86

Google Translate is notoriously unreliable for Latin. However, the translations do make some amount of sense. Is there some kind of translation task involving Latin that Google Translate is relatively reliable for?

I tried it for simple phrases to and from English. Here are the result of my little test1:

  1. Puer canem amat. → The boy dog loves. (The boy loves the dog.)
  2. Canem puer amat. → The boy loves the dog. (Correct!)
  3. Puerum canis amat. → The dog loves the child. (Correct!)
  4. Canis puerum amat. → The dog loves the child. (Correct!)
  5. Puer canis amat. → The boy dog loves. (The boy of the dog loves.)
  6. Canis puer amat. → The dog loves the child. (The boy of the dog loves.)
  7. Canis pueri amat. → The dog loves children. (The dog of the boy loves.)
  8. Pueri canis amat. → The dog loves children. (The dog of the boy loves.)
  9. The boy loves the dog. → Puer canem diligit. (Correct!)
  10. The dog loves the boy. → Canis puerum amat. (Correct!)
  11. The boy of the dog loves. → Puer canem amat. (Puer canis amat.)
  12. The dog of the boy loves. → Canis pueri amat. (Correct!)
  13. The boy and the dog walk together because it does not rain. → Puer et canis ambulare quia non pluet simul. (Puer et canis una ambulant quia non pluit.)

These might not be the perfect example sentences, but they demonstrate some basic syntax. (Whether or not the content makes sense should not affect translation in simple cases like this, but it might be that Google Translate is not wired that way.)

It seems that translation from Latin to English is very difficult even with simple structures.
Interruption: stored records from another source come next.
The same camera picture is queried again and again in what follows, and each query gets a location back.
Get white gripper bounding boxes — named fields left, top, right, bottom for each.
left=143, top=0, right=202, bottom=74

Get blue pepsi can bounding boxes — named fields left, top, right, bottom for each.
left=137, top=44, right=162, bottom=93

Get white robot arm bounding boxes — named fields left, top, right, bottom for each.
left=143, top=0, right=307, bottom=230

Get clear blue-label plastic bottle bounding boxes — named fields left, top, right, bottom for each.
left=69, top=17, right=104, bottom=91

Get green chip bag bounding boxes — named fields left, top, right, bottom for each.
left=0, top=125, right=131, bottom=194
English to Latin is much better, but it fails for the slightly more complicated sentence. Google does offer alternatives, and some of them greatly improve the last sentence, but someone with no knowledge in Latin will not be able to pick the right ones.
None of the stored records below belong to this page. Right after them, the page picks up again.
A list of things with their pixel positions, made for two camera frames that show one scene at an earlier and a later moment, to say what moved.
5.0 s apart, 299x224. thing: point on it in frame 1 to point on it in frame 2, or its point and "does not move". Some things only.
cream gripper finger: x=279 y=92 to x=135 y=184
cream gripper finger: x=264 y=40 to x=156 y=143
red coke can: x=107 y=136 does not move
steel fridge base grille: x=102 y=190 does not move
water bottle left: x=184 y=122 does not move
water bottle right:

The tool might work better for translating individual words2 or with some language other than English. And perhaps it does translate simple SVO clauses consistently well from English to Latin — I did not do an extensive test, and I have no prior experience. Does someone have more experience with Google Translate? It would be good to know if there is something it is useful and reliable for, even if the scope is very limited.


1 Format: Original → Google translation (better translation if Google fails)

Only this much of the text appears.